My husband and I listened to this book together and a road trip. He, a retired soldier, me, a retired CFO. We are parents of five, grandparents of seven. Middle class, penny pinchers, not extravagant. Family oriented, Christians. Our oldest son is a soldier. He's been stationed in South Korea twice. He's been to Iraq and Afghanistan. Our youngest son was also a soldier, deployed to Iraq. We adopted our youngest daughter from a Romanian orphanage. My point? Our family, compared to many, has experienced varied lifestyles, seen suffering in other countries and cultures, been exposed to wars, loved, accepted and even adopted one who was "thrown away". BUT . . . the story in Escape from Camp 14 is different than any our family has heard, seen or experienced. In Iraq and Afghanistan, countries ravaged by terrorism and war, mothers still cling to hope and grasp their children in their arms. Families still cling together until the moment of death. In Romania, even during and before the revolution, although many mothers abandoned their children to orphanages, it was almost always due to not having the resources to care for them at home. The family structure was still strong, Christianity although underground, flourished. Listening to Escape from Camp 14 was absolutely chilling. If anyone has a doubt about what pure evil is, they need to listen. It is little wonder that Shin lied repeatedly to Blaine Harden when telling his story. My heart rose and fell as I listened, I hoped, then immediately felt sad as I continued to listen as Shin again failed in his new surroundings. A child who had never had any expectations shown to him, no nurturing, no warmth . . . but instead is taught from birth to manipulate. It is frightening. You have to listen to the ENTIRE story. The end is absolutely WORTH THE WAIT. Thank you, Blaine Harden for one of the most harrowing, most redeeming, stories I have ever heard.

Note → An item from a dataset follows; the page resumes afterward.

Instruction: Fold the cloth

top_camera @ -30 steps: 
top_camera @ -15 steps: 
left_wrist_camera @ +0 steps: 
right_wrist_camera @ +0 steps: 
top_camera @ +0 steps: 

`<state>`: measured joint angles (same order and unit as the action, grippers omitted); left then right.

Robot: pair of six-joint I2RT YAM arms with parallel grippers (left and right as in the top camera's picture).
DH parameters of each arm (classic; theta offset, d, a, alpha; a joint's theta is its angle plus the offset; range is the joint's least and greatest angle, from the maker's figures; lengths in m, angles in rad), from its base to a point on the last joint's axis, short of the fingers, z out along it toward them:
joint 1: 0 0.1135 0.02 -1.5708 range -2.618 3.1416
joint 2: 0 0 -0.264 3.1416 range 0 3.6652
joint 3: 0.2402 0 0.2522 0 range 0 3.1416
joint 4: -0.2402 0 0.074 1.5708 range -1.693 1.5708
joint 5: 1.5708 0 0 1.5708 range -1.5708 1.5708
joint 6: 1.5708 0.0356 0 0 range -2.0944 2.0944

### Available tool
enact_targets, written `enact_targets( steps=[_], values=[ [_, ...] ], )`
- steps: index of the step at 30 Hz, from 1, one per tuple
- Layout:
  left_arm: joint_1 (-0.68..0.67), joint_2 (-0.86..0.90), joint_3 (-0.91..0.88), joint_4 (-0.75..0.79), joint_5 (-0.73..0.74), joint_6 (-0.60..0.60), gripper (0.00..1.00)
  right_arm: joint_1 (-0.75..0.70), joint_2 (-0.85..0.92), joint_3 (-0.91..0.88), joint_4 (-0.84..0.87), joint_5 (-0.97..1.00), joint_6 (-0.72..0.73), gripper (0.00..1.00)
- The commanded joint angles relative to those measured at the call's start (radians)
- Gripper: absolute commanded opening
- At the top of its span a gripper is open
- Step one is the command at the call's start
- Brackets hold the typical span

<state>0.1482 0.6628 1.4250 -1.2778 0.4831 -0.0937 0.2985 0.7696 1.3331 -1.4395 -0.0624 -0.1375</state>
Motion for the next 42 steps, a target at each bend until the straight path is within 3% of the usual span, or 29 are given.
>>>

Tangential, eclectic, avid listener... favorite book is the one currently in ear.
I appreciated "Nothing to Envy" by Barbara Demick... the understanding it brought of the North Korean people and lifestyle meant a great deal to me... despite the poor narration and rough writing style. This book is much shorter and less convoluted as it follows just the story of Shin Dong-hyuk, who was born in detention Camp 14 in North Korea and knew no other life. It also has issues with writing style and narration... written in an irritating 3rd person and narrated by the author... however, I couldn't stop listening. The horrific mental and physical abuse he and his family suffered, his unbelievable escape and struggles adapting to freedom are heartbreaking. Mr. Harden's 3rd person style does allow him to explain the politics of the region and recent events. Very much worth my time to listen and learn.
The no frills, matter-of-factness with which the details of life in a labor camp are laid out gave it a gut-wrenching punch thats difficult to describe. There were some chapters I had to stop in the middle of just to fathom how hellish and how 'other' reality is for this country. Some images and scenes will be forever burned into memory. The comparison this book made that has yet to leave me now months after reading this is that concentration camps in Nazi Germany, in many cases (Aushwitz for example) were open for only 3 years. These North Korean labor camps have been running for 50 years, starving entire generations and in some ways creating even more insidious torture for people who are born, raised and die there without ever knowing a different life. You cannot read this book and keep your world view intact, it will be changed.
Shin of course was a captivating character. A balanced portrayal of a life scarred in so many ways and yet resilient. You want to hug him, hate him, cry for him, sometimes all at the same time.
The absence of dramatic effects, almost like a black and white film vs an over the top computer generated film give the facts this story roll out a piercing quality that pokes all the way to the reader's soul. Seriously, I did have to stop and digest some of the scenes and ask myself how far can humanity really go when turned on itself.